Na het eten werd de koffie geschonken in de verandah. De muren, in rotspleister, waren met mos en groen bezet, een fonteintje spoot. De dames zaten op bamboestoeltjes en de heeren lagen lui hun sigaar te rooken in clubfauteuils. Snepvangers zag de fraaiheid weerkaatst in een grooten, zilveren spiegelbal, aan een kant de kamer, daarnaast een stuk van den diepen tuin, een rood bed geraniums en het levend groen. De deuren stonden open, vogels kwinkeleerden in de hoornen, Albertken zat als verloren te droomen op den tuintrap.

—Wel, Antoine, ge haalt er eer van...

—Rijk zijn is toch plezant, meende Craen.

—Ge moet den Generaal eens verzoeken...

—Ja... dat kon ik wel doen, gaf Antoine toe.

De kinderen werden door de meiden weggeleid en Marieken ging de moeders voor om het huis te bezichtigen.

—Ge kunt niet gelooven hoeveel geld er gewonnen wordt, herbegon Antoine, ge kent Vervarcken, de huurhouder, die nu " La Joie de Vivre " exploiteert...

—Die heeft het met buksvet verdiend, zei Craen.

—Ja, Papa, maar hij wint nu nog meer...

—'t Is toch geen treffelijk gewin, vond Snepvangers.

—Och, Papa, omdat daar juffrouwen dansen en er champagne gedronken wordt...

—De Generaal...

—De Generaal, Papa, is iemand van een anderen tijd... Ik heb de zaal gezien toen het dochterken van zijn broer, Sofieke, haar eerste communie deed... Vervarcken heeft geen kosten gespaard... vijf-en-twintig duizend frank heeft het feest hem gekost... Ik bewaar de spijs-kaart van het banket...

—Vijf-en-twintig duizend frank! kreunde Snepvangers.

—Maar 't was een droom... de voituren roken naar de bloemen... de gang en de zaal was één tapijt en de juffrouwen in lichte toiletjes strooiden tuiltjes voor de voeten... 't was zonde voor de rozen... De zaal was vol electrisch licht. Aan het banket ontbrak niks... Het orkest speelde en er werd gezongen... Op champagne kwam het niet aan... en de eerste communiekante zat als een prinsesken in 't wit aan den kop der tafel... Op het einde hebben de juffrouwen hun schoonste dansen uitgevoerd... de tango... de one step... la danse d'Hérodiade...

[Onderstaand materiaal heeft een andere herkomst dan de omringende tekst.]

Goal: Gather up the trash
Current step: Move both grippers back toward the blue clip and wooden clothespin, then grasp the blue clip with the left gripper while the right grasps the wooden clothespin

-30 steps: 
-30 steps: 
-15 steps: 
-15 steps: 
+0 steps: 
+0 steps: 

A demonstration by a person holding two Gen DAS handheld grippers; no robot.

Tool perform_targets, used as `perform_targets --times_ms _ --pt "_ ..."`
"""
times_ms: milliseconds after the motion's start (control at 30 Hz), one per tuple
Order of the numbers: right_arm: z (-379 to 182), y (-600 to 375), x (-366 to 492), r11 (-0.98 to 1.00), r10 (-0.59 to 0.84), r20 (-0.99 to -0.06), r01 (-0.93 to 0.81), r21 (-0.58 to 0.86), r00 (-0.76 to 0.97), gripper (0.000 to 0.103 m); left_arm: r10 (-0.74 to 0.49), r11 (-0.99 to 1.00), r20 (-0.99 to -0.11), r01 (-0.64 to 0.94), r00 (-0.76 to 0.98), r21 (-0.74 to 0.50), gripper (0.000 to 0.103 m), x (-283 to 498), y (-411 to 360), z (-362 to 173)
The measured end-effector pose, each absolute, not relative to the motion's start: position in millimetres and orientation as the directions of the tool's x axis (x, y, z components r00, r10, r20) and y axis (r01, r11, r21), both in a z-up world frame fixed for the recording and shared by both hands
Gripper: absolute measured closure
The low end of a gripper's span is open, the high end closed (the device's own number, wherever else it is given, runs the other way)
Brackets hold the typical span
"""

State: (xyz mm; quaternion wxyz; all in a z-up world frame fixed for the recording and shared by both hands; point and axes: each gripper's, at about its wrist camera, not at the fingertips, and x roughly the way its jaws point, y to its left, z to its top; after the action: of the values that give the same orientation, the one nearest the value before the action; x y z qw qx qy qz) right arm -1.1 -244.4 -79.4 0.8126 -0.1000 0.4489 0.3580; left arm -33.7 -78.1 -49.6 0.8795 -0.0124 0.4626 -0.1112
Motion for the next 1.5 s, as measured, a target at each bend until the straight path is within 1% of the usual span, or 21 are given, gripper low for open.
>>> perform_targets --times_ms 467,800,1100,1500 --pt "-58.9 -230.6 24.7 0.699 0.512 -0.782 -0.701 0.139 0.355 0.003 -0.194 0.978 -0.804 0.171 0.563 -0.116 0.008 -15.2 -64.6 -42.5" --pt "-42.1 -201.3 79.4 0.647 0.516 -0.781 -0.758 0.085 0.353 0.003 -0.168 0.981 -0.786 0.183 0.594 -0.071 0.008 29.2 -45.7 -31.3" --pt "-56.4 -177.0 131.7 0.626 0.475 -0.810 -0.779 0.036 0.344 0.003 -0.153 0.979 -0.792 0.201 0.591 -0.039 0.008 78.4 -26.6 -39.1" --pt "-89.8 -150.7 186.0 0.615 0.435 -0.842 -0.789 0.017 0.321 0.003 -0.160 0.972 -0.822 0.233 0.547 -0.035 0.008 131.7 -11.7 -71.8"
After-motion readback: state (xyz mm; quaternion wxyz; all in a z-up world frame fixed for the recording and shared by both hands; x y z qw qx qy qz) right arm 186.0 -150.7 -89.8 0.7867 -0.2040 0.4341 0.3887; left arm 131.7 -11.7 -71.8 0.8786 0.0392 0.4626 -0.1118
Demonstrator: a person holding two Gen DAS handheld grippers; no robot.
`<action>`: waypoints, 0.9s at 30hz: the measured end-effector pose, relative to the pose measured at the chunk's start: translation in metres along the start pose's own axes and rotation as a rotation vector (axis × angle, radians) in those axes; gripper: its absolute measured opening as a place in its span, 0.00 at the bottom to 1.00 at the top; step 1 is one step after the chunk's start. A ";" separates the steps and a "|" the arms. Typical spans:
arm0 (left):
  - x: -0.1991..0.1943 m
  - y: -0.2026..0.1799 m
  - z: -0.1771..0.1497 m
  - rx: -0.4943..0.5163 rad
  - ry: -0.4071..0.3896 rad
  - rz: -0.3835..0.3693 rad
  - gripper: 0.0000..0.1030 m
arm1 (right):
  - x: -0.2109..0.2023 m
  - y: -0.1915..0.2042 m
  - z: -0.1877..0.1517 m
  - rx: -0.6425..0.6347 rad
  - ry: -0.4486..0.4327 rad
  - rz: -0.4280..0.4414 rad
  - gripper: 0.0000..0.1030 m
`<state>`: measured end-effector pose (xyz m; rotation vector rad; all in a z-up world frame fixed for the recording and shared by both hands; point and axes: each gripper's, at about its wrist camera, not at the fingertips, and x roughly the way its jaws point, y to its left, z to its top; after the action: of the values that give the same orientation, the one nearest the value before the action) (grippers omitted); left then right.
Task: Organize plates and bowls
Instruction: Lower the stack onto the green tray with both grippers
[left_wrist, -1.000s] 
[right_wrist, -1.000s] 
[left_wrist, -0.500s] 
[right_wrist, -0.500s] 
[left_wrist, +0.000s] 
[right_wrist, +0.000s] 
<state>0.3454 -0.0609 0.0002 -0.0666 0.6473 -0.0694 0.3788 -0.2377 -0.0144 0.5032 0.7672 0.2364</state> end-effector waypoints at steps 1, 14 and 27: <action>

—Die Vervarcken heeft het ook ver gebracht, zei Craen.

—Ik zou dat wel eens willen gaan zien, bedacht Snepvangers.

—Dat past u niet, Papa, op uwen ouderdom...

—Maar, Antoine, vermits de zaal zoo schoon is...

—Ik zeg u dat het u niet past... 't is voor de jonkheid...

—Goed, Antoine, zóó erg ben ik er niet op verzot...

Een der volgende avonden, wanneer Snepvangers thuis kwam, werd hij opgewacht door Miranda. Sinds het misverstand hadden zij elkaar niet meer weergezien.

—Snepvangers, zei hij en hield de trouwe oogen beschaamd neergeslagen, ik wou u niet lastig vallen, maar...

—Wat wilt ge? verzocht Snepvangers norsch.

—Wilt ge Spitsken terug... Gij zijt toen zeer vriendelijk voor mij geweest...

—Gegeven blijft gegeven, Miranda, 't was alles goed en we waren goei vrienden... maar dat woord over mijn schoonzoon...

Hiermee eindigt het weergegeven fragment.